▶ _WORK INSTRUCTION_: Below are some entries. Transcribe the lines from the one holding "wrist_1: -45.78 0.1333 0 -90" to the one holding "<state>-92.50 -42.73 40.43", inclusive, but not the pictures among them.

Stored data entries
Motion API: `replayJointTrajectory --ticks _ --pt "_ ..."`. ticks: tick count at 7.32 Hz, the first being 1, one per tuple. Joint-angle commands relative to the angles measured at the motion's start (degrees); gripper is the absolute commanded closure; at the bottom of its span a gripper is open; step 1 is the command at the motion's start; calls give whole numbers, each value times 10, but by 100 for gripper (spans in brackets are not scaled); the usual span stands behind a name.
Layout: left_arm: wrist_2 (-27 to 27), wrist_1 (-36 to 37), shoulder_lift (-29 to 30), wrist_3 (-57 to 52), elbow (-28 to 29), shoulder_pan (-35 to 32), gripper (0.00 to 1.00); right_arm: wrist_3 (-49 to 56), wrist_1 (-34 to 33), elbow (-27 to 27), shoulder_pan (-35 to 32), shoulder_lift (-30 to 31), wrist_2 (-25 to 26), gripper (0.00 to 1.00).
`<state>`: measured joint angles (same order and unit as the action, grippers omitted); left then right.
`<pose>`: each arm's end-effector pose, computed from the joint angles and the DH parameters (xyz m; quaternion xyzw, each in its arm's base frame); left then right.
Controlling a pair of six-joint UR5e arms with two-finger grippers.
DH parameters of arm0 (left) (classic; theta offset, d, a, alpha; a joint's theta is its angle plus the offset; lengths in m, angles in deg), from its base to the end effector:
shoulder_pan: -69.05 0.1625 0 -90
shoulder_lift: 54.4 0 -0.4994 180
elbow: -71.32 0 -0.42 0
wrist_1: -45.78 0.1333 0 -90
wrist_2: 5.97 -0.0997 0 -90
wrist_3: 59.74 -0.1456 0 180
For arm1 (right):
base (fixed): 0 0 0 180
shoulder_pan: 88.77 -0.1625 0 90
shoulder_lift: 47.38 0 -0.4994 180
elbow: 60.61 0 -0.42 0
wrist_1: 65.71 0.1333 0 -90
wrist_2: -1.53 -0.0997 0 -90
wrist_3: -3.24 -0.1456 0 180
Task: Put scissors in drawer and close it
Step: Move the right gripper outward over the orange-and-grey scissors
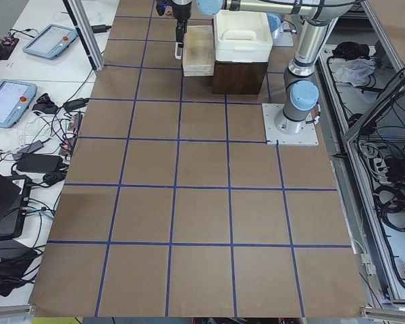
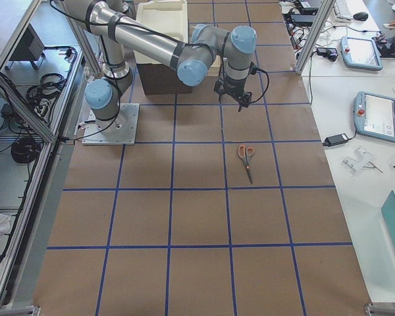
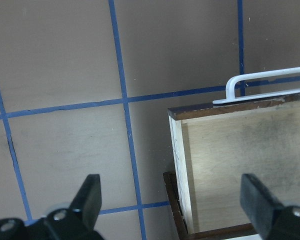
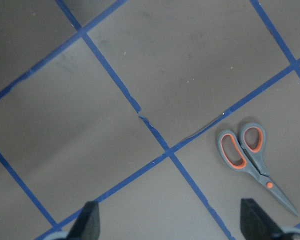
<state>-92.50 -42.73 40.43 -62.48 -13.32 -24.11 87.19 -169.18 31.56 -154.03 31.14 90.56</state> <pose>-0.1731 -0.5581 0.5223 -0.0520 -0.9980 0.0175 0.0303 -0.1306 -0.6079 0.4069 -0.4940 0.8694 -0.0060 0.0062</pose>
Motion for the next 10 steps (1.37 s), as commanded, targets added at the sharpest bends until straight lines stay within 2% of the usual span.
replayJointTrajectory --ticks 1,4,6,10 --pt "0 0 0 -1 0 0 0 118 -93 -1 25 -65 29 0" --pt "0 0 0 0 0 0 0 236 -117 -2 28 -118 27 0" --pt "0 0 0 1 0 0 0 285 -185 -3 46 -160 24 1" --pt "1 0 1 2 0 0 0 292 -185 -57 47 -228 9 1"
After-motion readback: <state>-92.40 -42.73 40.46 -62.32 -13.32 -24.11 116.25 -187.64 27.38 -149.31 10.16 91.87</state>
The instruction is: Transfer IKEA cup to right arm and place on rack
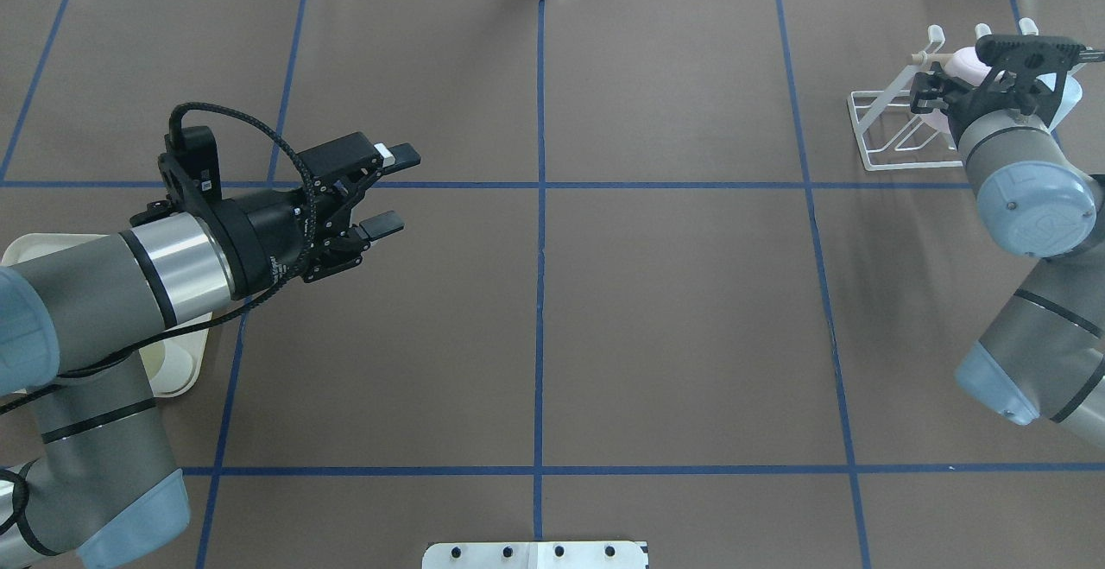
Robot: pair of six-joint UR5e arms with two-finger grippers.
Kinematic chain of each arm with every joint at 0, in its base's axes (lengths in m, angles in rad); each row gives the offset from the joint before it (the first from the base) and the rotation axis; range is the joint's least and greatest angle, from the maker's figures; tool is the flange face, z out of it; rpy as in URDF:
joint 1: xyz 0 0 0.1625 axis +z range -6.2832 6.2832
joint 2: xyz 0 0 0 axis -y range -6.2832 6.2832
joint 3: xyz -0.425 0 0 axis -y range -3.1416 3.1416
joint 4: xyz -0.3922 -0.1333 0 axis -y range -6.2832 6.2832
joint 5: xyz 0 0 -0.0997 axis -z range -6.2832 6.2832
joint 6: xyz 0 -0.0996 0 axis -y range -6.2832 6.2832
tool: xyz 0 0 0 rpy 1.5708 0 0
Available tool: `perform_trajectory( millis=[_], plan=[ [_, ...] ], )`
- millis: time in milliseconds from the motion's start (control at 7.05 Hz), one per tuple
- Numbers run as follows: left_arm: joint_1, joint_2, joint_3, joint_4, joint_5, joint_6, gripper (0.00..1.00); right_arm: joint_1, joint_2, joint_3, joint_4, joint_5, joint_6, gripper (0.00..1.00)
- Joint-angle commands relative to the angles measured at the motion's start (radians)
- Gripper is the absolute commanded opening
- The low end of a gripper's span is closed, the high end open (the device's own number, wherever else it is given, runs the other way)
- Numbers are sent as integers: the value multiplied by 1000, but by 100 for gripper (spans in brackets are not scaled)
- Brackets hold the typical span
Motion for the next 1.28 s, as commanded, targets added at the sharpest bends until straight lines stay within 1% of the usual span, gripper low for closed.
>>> perform_trajectory(
  millis=[0, 284, 425, 567, 709, 851, 992, 1134],
  plan=[
    [0, 0, 1, 0, 2, -1, 100, -3, 1, 2, 2, 0, -1, 99],
    [-3, 3, -2, 2, 0, 3, 100, -1, -1, 37, 0, 12, -6, 99],
    [-18, 11, -6, 26, -24, 4, 100, 0, -5, 92, -9, 37, -30, 100],
    [-88, 15, -35, 107, -135, 83, 100, 3, -16, 155, -18, 95, -33, 100],
    [-154, 49, -79, 218, -235, 190, 100, 2, -26, 198, -39, 119, -33, 100],
    [-223, 119, -109, 288, -335, 345, 100, 2, -27, 273, -111, 185, -32, 100],
    [-298, 197, -109, 322, -426, 492, 100, 2, -25, 350, -169, 271, -23, 100],
    [-372, 278, -109, 328, -521, 662, 100, 0, -17, 384, -190, 350, -15, 100]
  ],
)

▶ _WRITTEN SOLUTION_:
wrist_1: -45.78 0.1333 0 -90
wrist_2: 5.97 -0.0997 0 -90
wrist_3: 59.74 -0.1456 0 180
For arm1 (right):
base (fixed): 0 0 0 180
shoulder_pan: 88.77 -0.1625 0 90
shoulder_lift: 47.38 0 -0.4994 180
elbow: 60.61 0 -0.42 0
wrist_1: 65.71 0.1333 0 -90
wrist_2: -1.53 -0.0997 0 -90
wrist_3: -3.24 -0.1456 0 180
Task: Put scissors in drawer and close it
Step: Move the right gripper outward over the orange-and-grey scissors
<state>-92.50 -42.73 40.43 -62.48 -13.32 -24.11 87.19 -169.18 31.56 -154.03 31.14 90.56</state> <pose>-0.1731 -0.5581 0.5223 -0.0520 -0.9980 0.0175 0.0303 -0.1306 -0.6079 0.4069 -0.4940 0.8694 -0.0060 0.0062</pose>

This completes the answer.